- **DATA IN THIS EXERCISE**
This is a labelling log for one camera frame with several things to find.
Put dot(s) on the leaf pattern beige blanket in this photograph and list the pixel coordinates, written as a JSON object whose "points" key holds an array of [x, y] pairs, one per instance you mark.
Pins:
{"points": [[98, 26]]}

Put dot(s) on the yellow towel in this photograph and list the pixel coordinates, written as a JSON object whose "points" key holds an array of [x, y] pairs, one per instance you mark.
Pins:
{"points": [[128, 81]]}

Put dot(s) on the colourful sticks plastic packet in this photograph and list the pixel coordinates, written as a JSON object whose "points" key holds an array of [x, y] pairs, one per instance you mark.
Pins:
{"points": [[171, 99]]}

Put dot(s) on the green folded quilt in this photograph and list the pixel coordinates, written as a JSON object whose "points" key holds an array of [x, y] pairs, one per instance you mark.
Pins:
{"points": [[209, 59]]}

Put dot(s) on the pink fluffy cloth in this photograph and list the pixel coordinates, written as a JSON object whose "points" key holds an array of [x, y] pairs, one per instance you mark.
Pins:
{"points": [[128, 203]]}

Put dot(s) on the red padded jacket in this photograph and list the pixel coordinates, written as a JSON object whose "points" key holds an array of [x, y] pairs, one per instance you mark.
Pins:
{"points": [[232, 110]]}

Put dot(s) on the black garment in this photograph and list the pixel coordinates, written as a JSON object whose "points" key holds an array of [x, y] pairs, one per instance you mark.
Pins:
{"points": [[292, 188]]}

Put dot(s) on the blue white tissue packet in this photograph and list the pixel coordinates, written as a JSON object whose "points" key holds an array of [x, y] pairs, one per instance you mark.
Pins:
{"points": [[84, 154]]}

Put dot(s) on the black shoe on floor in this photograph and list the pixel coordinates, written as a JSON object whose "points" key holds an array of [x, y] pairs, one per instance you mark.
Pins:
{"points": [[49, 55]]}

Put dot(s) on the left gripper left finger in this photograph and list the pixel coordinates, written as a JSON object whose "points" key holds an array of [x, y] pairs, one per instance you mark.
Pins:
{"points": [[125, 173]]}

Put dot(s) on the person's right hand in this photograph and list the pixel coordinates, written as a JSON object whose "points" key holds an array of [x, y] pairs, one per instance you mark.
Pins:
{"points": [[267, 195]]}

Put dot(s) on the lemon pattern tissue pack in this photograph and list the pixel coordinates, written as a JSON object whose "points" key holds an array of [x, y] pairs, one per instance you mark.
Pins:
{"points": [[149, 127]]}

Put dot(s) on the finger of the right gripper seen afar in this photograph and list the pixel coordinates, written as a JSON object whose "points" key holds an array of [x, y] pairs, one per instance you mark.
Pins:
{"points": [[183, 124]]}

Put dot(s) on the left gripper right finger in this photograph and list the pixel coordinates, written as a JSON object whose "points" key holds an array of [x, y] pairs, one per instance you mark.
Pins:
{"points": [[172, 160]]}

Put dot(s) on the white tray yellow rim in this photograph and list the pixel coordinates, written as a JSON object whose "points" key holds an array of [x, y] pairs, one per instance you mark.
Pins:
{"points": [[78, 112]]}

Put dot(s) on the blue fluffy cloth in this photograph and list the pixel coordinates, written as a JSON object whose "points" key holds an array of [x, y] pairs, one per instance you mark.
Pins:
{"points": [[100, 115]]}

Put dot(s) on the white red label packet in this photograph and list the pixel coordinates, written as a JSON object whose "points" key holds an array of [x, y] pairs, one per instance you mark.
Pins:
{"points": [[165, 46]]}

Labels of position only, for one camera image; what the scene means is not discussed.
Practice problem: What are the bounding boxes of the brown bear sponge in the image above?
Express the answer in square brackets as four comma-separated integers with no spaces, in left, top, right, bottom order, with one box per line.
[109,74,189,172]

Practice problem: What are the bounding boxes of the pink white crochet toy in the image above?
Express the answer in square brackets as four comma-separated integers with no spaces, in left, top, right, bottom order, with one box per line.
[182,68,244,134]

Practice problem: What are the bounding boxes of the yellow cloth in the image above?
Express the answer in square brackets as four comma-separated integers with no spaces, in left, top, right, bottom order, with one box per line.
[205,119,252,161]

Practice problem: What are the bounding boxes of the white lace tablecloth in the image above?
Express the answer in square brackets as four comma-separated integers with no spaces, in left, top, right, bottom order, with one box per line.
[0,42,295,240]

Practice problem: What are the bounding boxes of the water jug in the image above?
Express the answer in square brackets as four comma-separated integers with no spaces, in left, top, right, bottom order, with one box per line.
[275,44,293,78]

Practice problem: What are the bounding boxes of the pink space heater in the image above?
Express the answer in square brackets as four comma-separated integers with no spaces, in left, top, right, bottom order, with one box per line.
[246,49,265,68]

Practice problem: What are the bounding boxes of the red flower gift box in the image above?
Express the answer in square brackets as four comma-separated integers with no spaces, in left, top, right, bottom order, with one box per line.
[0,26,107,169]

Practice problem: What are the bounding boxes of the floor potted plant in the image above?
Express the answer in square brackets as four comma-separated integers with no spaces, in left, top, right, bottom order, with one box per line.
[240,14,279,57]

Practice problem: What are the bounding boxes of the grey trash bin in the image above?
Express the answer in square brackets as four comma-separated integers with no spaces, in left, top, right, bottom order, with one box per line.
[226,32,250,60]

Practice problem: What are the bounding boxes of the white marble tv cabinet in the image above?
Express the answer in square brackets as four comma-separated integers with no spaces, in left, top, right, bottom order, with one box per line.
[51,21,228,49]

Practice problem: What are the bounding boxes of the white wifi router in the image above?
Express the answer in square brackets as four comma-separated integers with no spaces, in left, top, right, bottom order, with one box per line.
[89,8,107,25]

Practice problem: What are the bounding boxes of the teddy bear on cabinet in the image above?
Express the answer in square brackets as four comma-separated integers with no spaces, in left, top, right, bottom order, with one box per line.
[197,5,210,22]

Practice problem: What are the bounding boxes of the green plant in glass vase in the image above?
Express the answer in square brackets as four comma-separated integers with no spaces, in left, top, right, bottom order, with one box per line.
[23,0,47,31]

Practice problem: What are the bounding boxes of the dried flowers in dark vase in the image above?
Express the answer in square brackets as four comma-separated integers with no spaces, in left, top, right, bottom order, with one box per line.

- **PROBLEM TO WORK ON**
Using the records above, copy each line that contains "plant".

- **ANSWER BELOW**
Practice problem: What are the bounding boxes of the floor potted plant in the image above?
Practice problem: What are the bounding boxes of the green plant in glass vase in the image above?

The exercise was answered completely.